## GIVEN MATERIAL
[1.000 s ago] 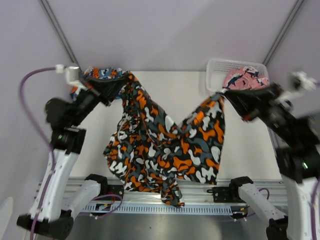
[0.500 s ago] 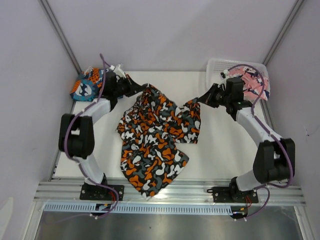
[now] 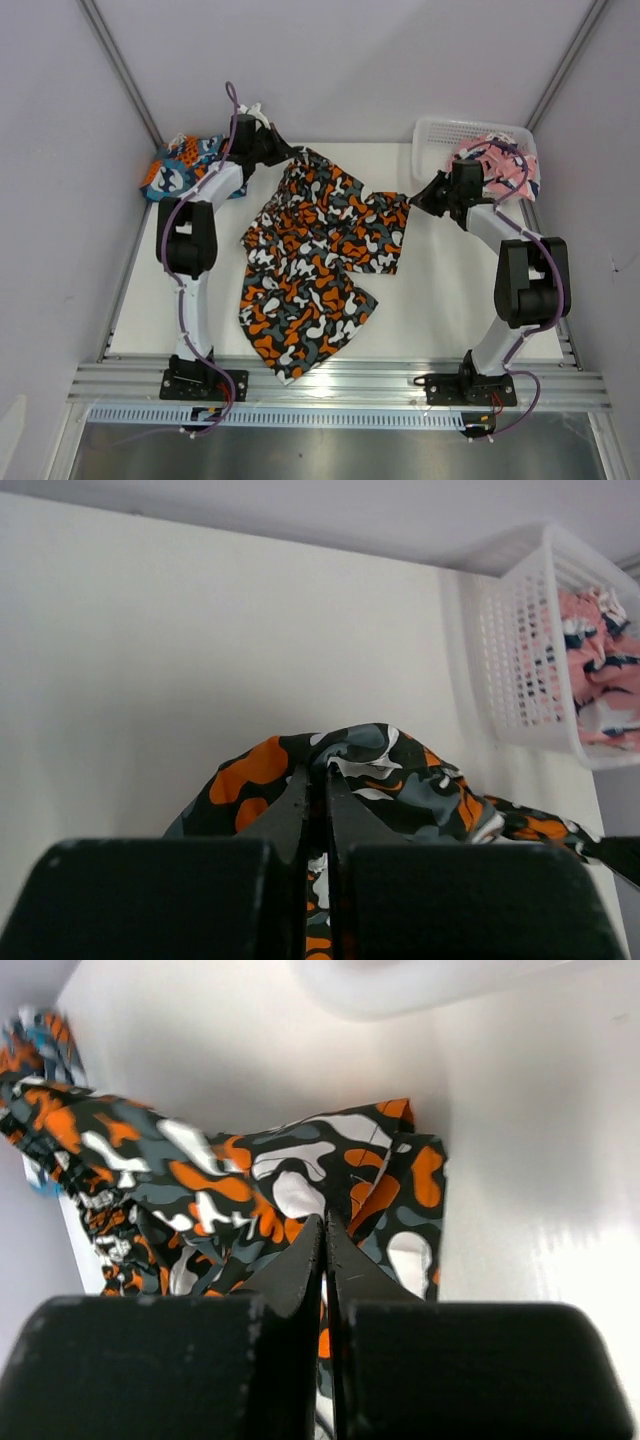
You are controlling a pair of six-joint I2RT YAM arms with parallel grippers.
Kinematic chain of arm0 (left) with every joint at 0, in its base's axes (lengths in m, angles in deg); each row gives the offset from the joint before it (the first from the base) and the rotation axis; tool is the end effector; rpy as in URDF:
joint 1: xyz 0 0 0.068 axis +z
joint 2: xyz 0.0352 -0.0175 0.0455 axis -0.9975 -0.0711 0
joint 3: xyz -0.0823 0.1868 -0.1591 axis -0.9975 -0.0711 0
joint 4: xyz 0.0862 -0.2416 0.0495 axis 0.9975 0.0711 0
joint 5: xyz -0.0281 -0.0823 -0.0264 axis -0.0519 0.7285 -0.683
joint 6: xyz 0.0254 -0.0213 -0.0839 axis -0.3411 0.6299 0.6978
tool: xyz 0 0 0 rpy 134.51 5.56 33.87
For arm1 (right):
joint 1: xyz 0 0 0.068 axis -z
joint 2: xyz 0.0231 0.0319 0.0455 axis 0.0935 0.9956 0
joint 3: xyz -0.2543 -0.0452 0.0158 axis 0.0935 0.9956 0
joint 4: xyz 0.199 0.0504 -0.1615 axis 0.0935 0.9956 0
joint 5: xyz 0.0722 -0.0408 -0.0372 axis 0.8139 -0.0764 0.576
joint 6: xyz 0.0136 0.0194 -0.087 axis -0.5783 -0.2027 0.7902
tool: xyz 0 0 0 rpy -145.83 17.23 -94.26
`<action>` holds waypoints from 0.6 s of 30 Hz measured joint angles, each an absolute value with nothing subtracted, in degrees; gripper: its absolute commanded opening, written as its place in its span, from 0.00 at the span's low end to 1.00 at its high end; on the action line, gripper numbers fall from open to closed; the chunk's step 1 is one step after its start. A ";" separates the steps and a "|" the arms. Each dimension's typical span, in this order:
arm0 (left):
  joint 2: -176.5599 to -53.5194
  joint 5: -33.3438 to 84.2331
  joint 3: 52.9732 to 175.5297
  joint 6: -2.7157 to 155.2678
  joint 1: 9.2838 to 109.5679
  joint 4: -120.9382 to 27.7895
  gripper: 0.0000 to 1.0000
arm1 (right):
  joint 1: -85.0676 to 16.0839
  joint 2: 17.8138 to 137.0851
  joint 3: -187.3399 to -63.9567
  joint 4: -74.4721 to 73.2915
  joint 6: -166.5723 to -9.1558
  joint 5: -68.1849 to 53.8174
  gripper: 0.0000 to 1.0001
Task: Fold and stack the shorts
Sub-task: Flatten the shorts out
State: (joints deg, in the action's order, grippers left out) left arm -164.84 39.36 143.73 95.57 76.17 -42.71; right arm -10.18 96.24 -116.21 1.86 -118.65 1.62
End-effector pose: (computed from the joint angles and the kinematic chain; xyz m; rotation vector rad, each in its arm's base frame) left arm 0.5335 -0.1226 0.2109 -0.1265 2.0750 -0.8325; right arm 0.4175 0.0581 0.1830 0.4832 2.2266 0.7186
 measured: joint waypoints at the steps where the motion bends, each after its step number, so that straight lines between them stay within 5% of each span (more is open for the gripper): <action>1: -165.91 38.85 145.52 95.59 76.25 -41.92 0.00 | -9.68 96.24 -116.16 1.58 -119.05 0.73 0.00; 18: -178.28 31.93 159.33 98.26 78.66 -33.38 0.00 | -8.68 96.24 -115.07 6.30 -117.82 -8.52 0.00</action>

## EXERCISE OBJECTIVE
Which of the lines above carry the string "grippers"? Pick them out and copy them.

## RESULT FOR THIS TASK
You are controlling a pair of six-joint I2RT YAM arms with parallel grippers.
State: (joints deg, in the action's order, grippers left out) left arm -164.84 39.36 143.73 95.57 76.17 -42.71; right arm -10.18 96.24 -116.21 1.86 -118.65 1.62

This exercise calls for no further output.